Лиза, видимо, томилась без дела и вскоре вернулась с бумагой в руках. Это было последнее письмо отца, хорошо известное им обеим.
— Что это за «мелкая работа» могла быть у папы? — спросила она, будто прочла там что-то новое.
Припомнив письмо — о чем Лиза может спрашивать? — Софья Васильевна сказала, что отец был заместителем командира и, возможно, надо было какой-нибудь отчет или таблицу составить.
— Да, но почему получается, что капитан жадный?
— Откуда жадный? Слушай, ты мне заниматься не даешь. Я хотела до диспетчера окончить…
Софья Васильевна все же протянула руку за письмом, и Лиза показала, с какого места надо читать. Пошли знакомые строки:
«…разбил очки, а запасные забыл дома. Завтра мне предстоит очень мелкая работа, и без очков просто (тут одно слово было зачеркнуто) беда. Да не только для меня… Хочу сейчас съездить в штаб, к одному капитану, у которого стекла, кажется, моего размера, — может быть, даст на завтра. Должен дать. Кроме того, один дядя — добрая душа — тоже взялся мне их отыскать…»
— Ну, почему же капитан жадный? — Софья Васильевна подняла глаза от письма.
— Как ты не понимаешь! — Лиза и сама чувствовала, что ее трудно понять.
— Папа так уверенно пишет, что капитан должен дать. Ну, понимаешь, будто дело такое важное, что даже жадный человек должен расщедриться…

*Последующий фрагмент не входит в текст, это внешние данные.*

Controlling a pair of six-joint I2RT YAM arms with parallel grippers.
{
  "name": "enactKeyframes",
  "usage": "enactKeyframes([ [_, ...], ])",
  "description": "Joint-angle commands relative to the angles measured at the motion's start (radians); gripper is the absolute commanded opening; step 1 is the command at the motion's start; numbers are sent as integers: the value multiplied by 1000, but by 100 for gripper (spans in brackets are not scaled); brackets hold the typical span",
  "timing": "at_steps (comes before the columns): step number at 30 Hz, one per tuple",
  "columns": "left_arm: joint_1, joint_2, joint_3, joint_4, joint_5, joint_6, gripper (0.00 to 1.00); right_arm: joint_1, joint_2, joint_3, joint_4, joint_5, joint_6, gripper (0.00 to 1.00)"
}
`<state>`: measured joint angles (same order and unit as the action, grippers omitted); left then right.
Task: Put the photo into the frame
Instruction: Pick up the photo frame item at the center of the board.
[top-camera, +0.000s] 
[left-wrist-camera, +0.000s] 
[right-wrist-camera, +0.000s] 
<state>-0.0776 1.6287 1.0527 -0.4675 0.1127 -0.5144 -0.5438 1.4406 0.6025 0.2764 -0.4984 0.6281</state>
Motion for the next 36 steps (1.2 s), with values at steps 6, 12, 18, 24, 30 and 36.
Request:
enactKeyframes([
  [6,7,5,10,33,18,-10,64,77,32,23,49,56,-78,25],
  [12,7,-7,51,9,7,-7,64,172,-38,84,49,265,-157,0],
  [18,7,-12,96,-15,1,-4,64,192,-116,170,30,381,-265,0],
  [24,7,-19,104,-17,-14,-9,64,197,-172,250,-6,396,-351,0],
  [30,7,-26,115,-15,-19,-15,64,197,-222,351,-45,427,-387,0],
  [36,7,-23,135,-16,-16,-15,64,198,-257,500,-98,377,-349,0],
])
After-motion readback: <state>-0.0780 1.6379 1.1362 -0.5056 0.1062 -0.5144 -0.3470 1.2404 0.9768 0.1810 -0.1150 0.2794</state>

Никакого «жадного» Софья Васильевна в письме не нашла, но подумала о другом: «Странно, что так много об очках! И у капитана будет просить, и еще какой-то человек достает… Видно, что он о них только и думает… Да, пожалуй, это не отчет». В подробностях об очках она вдруг почувствовала что-то тревожное, и ей было удивительно, что, столько раз читая это место в письме, она раньше ничего не замечала.
— Впрочем, у него это бывало, — сказала она, отвечая на свои мысли. — Что-нибудь понадобится, так сейчас же вынь да положь.

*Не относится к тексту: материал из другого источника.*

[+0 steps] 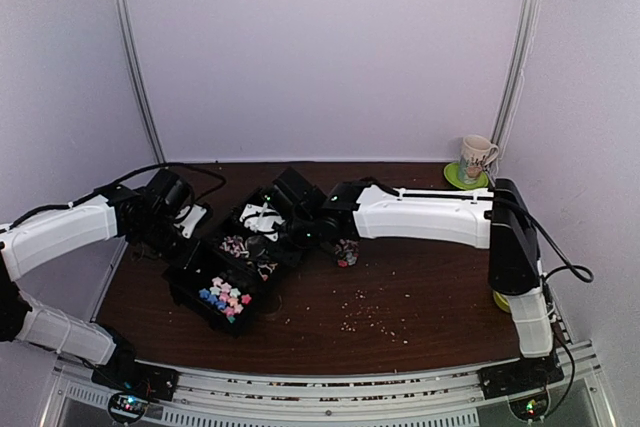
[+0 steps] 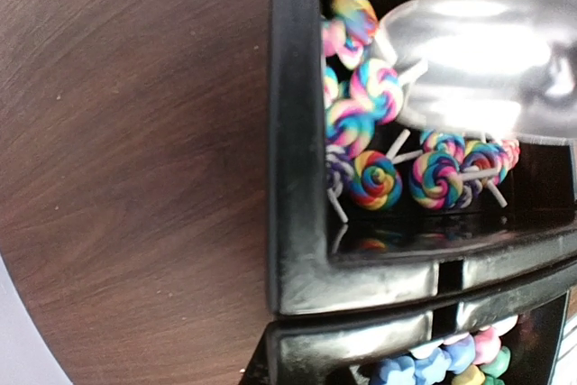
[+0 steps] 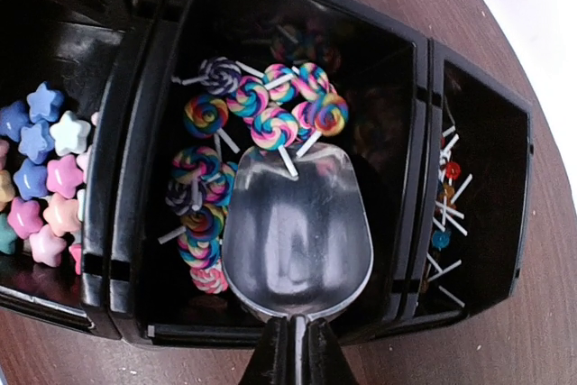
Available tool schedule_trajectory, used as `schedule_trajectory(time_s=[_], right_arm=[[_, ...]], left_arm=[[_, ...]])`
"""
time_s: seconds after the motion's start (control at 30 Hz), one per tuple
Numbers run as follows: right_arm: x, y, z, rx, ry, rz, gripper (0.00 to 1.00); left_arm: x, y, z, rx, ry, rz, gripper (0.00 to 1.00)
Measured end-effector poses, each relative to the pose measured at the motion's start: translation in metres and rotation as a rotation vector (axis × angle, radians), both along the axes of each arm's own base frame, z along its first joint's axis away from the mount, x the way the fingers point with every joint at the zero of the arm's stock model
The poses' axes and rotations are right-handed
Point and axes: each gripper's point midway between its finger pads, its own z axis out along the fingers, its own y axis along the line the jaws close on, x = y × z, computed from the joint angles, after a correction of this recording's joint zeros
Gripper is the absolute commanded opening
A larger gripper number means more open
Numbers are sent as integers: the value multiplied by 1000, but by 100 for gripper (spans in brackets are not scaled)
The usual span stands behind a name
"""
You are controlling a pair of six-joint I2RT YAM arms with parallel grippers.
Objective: Pack the candies
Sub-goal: Scoop the fake candies from the storage box.
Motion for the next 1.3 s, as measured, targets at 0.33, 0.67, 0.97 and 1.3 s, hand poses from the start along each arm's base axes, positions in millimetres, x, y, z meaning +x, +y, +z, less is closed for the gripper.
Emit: schedule_trajectory(time_s=[0.33,0.67,0.97,1.3], right_arm=[[-13,22,4,129,14,158,0],[-7,37,-8,305,61,71,0],[-9,36,-22,492,69,21,0],[-15,19,-26,566,43,3,0]], left_arm=[[-4,-3,-1,-18,20,-8,0],[4,8,0,21,-12,38,0],[7,13,1,43,-27,52,0],[8,4,-1,13,-10,30,0]])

Лиза хотя и почувствовала, что «мелкая работа» — это не отчет, но ничего тревожного в этом не увидела. Она увидела другое, о чем и раньше думала: отцу без семьи, наверное, было тяжело, бесприютно. Даже вот какие-то разбитые очки его волновали, беспокоили — поэтому он так много, по-домашнему и пишет о них…
Лиза вышла на кухню, чуть сдвинула там крышку над кипящим супом и, постояв, вернулась к матери. Села на диван, заметив рядом свою шляпу, посмотрела на часы: не пора ли к диспетчеру? Софья Васильевна почувствовала ее взгляд, обернулась, и они, поняв друг друга, заговорили об отце.

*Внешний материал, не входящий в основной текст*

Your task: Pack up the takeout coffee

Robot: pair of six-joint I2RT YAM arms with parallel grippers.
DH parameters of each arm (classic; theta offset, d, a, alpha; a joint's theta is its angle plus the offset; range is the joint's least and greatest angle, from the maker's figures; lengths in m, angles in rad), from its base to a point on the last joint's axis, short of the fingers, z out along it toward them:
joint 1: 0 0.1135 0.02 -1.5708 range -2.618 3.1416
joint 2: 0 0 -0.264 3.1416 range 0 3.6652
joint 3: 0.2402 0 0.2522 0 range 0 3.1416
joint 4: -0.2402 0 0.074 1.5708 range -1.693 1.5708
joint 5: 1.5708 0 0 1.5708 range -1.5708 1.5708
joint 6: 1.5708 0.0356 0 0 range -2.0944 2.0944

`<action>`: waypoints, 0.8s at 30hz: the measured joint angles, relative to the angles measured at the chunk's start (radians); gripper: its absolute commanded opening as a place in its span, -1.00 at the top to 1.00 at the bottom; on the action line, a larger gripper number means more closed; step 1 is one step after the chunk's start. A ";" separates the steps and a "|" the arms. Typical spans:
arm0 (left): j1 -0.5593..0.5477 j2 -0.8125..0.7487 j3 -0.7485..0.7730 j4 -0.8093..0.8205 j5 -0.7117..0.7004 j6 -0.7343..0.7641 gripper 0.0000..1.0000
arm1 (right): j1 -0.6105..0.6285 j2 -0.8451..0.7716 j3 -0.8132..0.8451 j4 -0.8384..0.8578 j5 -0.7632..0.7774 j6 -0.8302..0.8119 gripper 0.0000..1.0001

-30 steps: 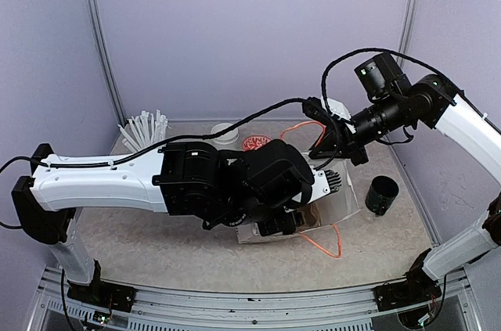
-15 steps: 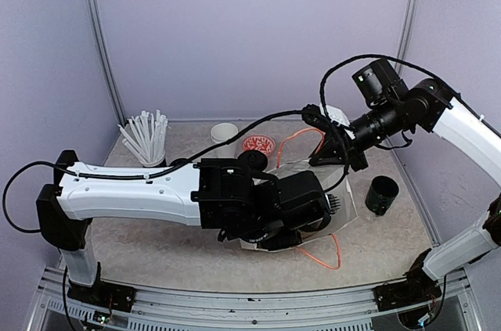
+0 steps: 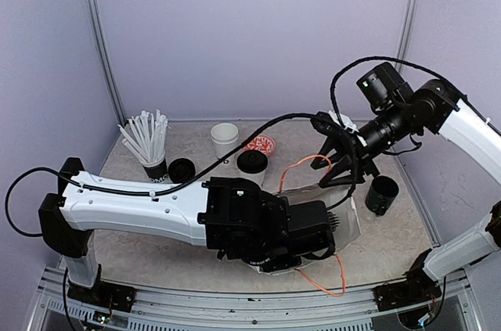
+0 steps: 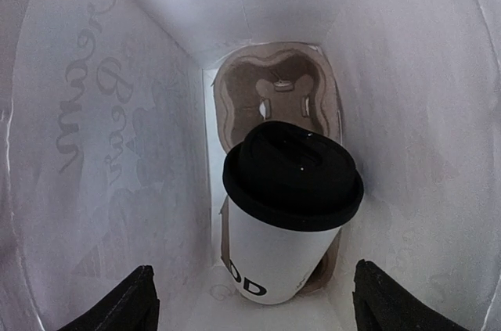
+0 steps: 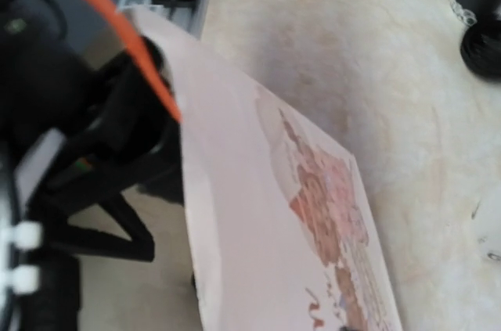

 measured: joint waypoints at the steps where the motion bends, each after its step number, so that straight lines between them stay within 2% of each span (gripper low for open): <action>1: -0.007 0.000 0.000 -0.005 0.000 -0.014 -0.69 | 0.000 0.000 0.018 -0.022 -0.012 -0.016 -0.13; 6: -0.031 0.000 -0.024 -0.011 0.007 -0.072 -0.71 | 0.000 0.000 0.123 -0.105 -0.050 -0.078 -0.21; 12: -0.049 -0.018 -0.200 0.018 0.024 -0.109 -0.73 | -0.011 0.001 0.224 -0.152 -0.053 -0.126 -0.22; 16: -0.055 -0.053 -0.291 0.059 0.024 -0.098 -0.78 | -0.019 0.008 0.237 -0.158 -0.051 -0.139 -0.23; 24: -0.020 -0.086 -0.318 0.179 0.012 -0.012 -0.82 | -0.023 0.023 0.227 -0.156 -0.042 -0.137 -0.23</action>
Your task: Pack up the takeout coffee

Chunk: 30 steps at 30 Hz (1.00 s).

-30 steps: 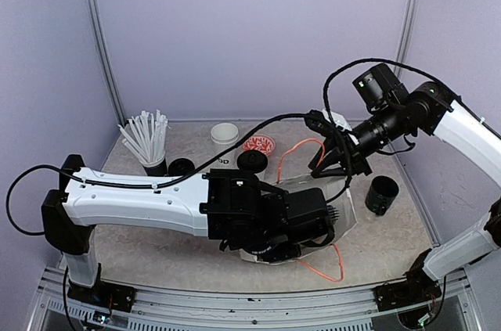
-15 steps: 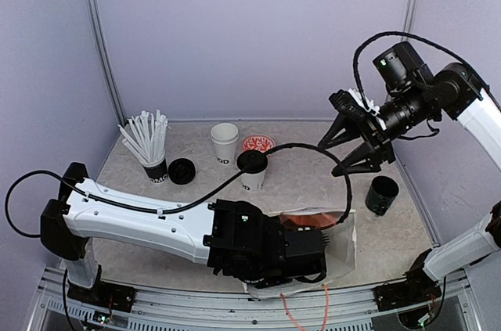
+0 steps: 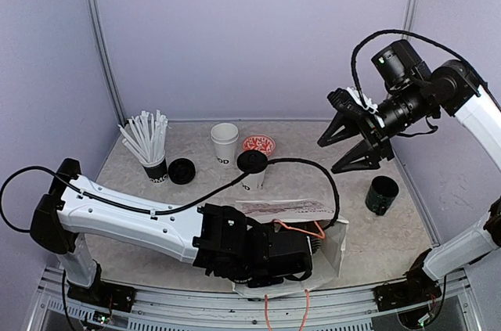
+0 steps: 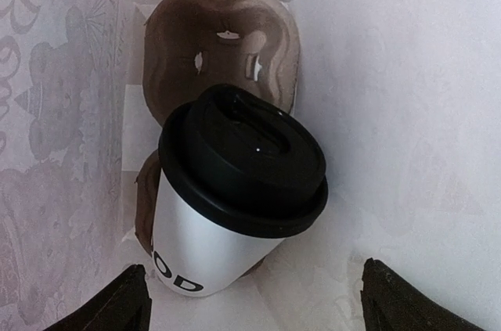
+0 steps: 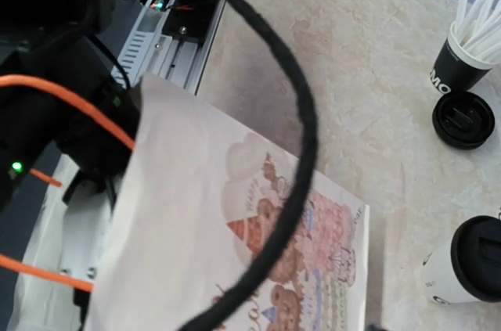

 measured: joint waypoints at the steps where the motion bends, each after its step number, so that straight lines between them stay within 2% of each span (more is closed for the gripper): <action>1: 0.008 0.000 0.001 0.004 -0.002 0.014 -0.82 | -0.002 0.000 -0.001 0.001 0.001 0.003 -0.23; 5: 0.043 0.007 0.031 -0.006 0.007 0.056 -0.81 | -0.057 0.000 -0.021 0.020 0.008 0.016 -0.18; 9: 0.075 0.008 0.060 -0.014 0.047 0.095 -0.80 | -0.203 0.009 -0.084 0.073 -0.008 0.018 -0.10; 12: 0.090 0.008 0.061 -0.016 0.070 0.128 -0.79 | -0.325 0.078 -0.132 0.115 -0.047 0.014 -0.01; 15: 0.090 0.008 0.061 -0.016 0.086 0.156 -0.77 | -0.386 0.179 -0.204 0.178 -0.070 0.018 0.00; 21: 0.097 0.008 0.061 -0.019 0.105 0.207 -0.75 | -0.396 0.344 -0.359 0.313 -0.064 0.071 -0.01; 30: 0.138 0.010 0.061 0.000 0.123 0.281 -0.78 | -0.377 0.522 -0.375 0.436 -0.074 0.124 -0.01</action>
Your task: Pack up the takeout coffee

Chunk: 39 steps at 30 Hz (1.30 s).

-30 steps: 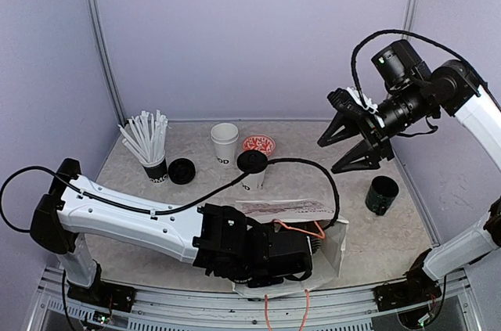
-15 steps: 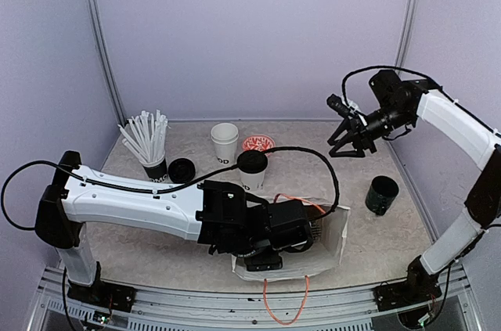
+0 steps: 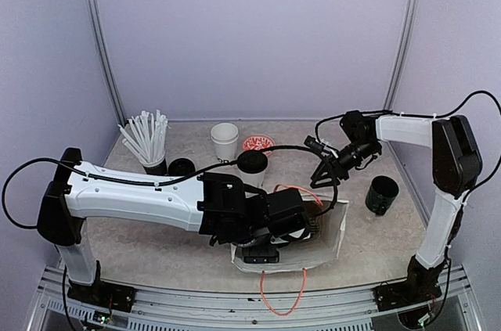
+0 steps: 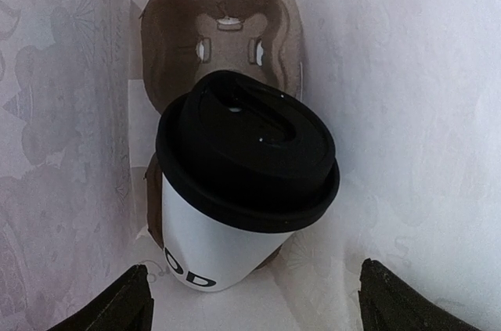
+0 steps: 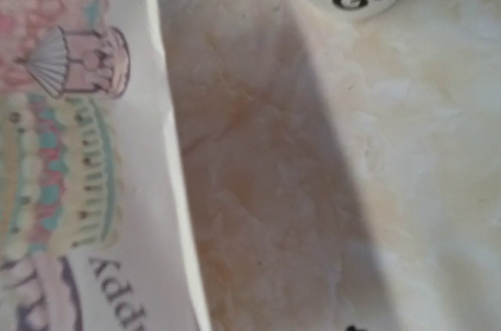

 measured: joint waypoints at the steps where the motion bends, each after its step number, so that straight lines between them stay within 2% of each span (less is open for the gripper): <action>1: 0.004 0.001 0.000 0.003 0.000 0.006 -0.78 | 0.009 0.013 -0.003 0.008 0.000 0.002 -0.02; 8: 0.031 0.036 0.002 0.038 0.005 0.068 -0.81 | 0.080 0.058 -0.015 0.041 -0.010 0.011 -0.03; 23: 0.093 0.096 0.002 0.156 0.012 0.182 -0.83 | 0.102 0.099 -0.014 0.044 -0.054 -0.002 -0.03; 39: 0.106 0.131 0.056 0.153 0.013 0.147 -0.51 | 0.087 0.101 -0.021 0.019 -0.062 -0.027 -0.02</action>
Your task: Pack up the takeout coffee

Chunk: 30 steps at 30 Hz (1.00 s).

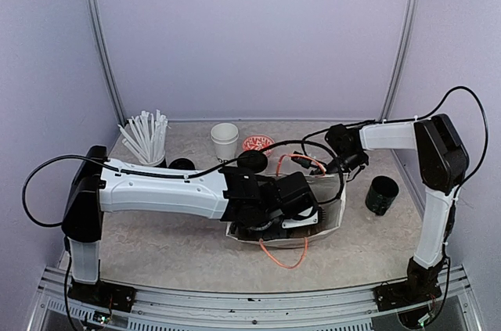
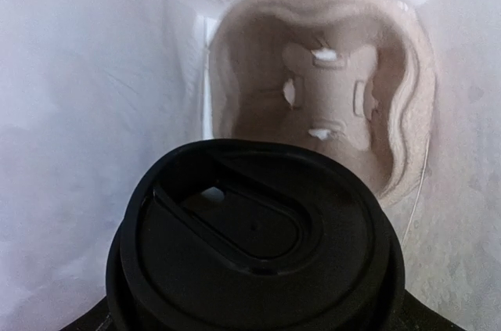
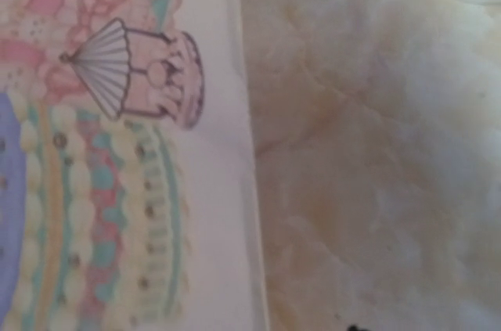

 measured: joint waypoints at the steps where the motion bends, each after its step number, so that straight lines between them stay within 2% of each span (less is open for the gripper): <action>1: 0.000 -0.005 0.002 0.001 0.003 -0.008 -0.50 | -0.006 0.000 -0.001 0.000 0.000 -0.001 -0.02; 7: 0.000 -0.092 0.008 0.027 0.023 -0.040 -0.47 | -0.049 0.000 -0.005 0.000 0.004 -0.001 -0.02; 17: 0.006 -0.243 0.016 0.196 0.101 -0.059 -0.48 | -0.080 -0.006 -0.005 -0.002 0.011 -0.001 -0.03; 30: 0.143 -0.368 -0.040 0.489 0.285 -0.076 -0.48 | -0.135 -0.020 0.112 -0.071 -0.010 0.003 -0.06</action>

— Ты все, мама, «был» да «был»! — сказала Лиза в середине разговора.
Софья Васильевна отодвинула голубые журналы — нет уж, не заниматься! — и, тяжело ступая, перешла на диван.
— Я тебе скажу так, — сказала она, строго и грустно смотря перед собой. — Толстой возмущался «Королем Лиром». Он не мог и не хотел понять, почему старик внезапно усомнился в дочери, которая все время жила рядом с ним. Которую он знал!.. Это на самом деле странно. Я Толстого понимаю. Вот представь — о тебе говорят какую-нибудь чепуху, а я уши развесила и верю! Ведь я-то тебя знаю… Вот ты строишь предположения, что отец жив и из-за какого-то ранения не показывается. Но для меня это уже пройденное. После сорок четвертого года соседки нашептывали: «Для вас он «без вести», а где-то, может, в полной известности!» И на примеры ссылались… Кто подобрее из этих тетей был, те о непоправимом ранении говорили… Нет, — Софья Васильевна встала, подошла опять к голубым обложкам, переложила их с места на место, — нет, я не верила ни первому, ни второму. А если бы было и третье, то и третьему не поверила бы… Ведь я же его знала.